La batalla legal contra Graham Bell
Lo peor estaba por llegar. En julio de 1871 una explosión en el ferry en el que viajaba el inventor le provoca graves quemaduras. Para poder pagar los gastos médicos, Ester vende los diseños y modelos del telettrofono a una casa de empeño. Cuando Meucci va a recuperarlos, los habían revendido.
El ingeniero entonces se asocia con otros tres italianos y crea la compañía Telettrofono. Sus socios le advierten del peligro de no proteger su invento con una patente. A falta de los 250 dólares necesarios para pagarla, Meucci solo puede permitirse algo preliminar, un aviso legal temporal por veinte dólares, que debía renovar año a año y que solo daba una breve descripción de su teléfono.
La marcha de Estados Unidos de dos de los socios provoca que se disuelva la compañía. Incansable y ansioso de demostrar al mundo los beneficios del teléfono, Meucci pide al vicepresidente de la Western Union Telegraph Company probar su teléfono en las líneas telegráficas de la empresa, dándole una descripción del prototipo y una copia del aviso legal. Tras dos años preguntando cuándo probará su modelo, le responden que se han perdido todos sus materiales.

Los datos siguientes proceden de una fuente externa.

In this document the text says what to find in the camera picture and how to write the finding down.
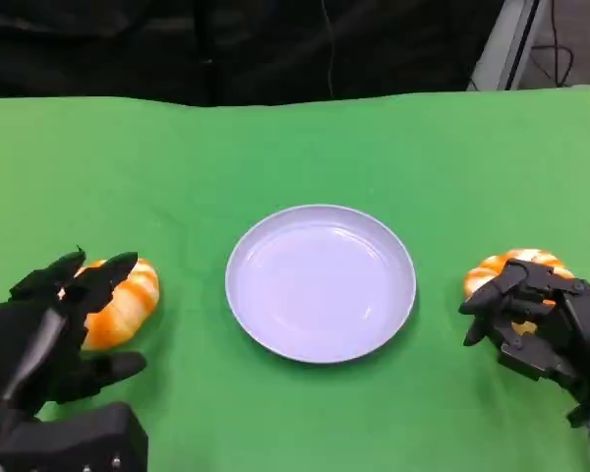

En 1874, por falta de dinero, Meucci no puede renovar el aviso legal y dos años más tarde se entera de que a Alexander Graham Bell, un trabajador de los laboratorios de la Wester Union, le han aprobado la patente del teléfono. De nada sirvieron los litigios que puso en marcha el ingeniero italiano; todos fueron contestados por los abogados de la compañía, quienes, a su vez, le llevaron a juicio por fraude.
Meucci fallece sin que la justicia le dé la razón. En 2002 la Cámara de Representantes de Estados Unidos publica una resolución en la que concluye: “la vida y los logros de Antonio Meucci deben ser reconocidos, así como su trabajo en la invención del teléfono”. Demasiado tarde para él, pero a tiempo para que ocupe su lugar en la historia de los grandes inventores.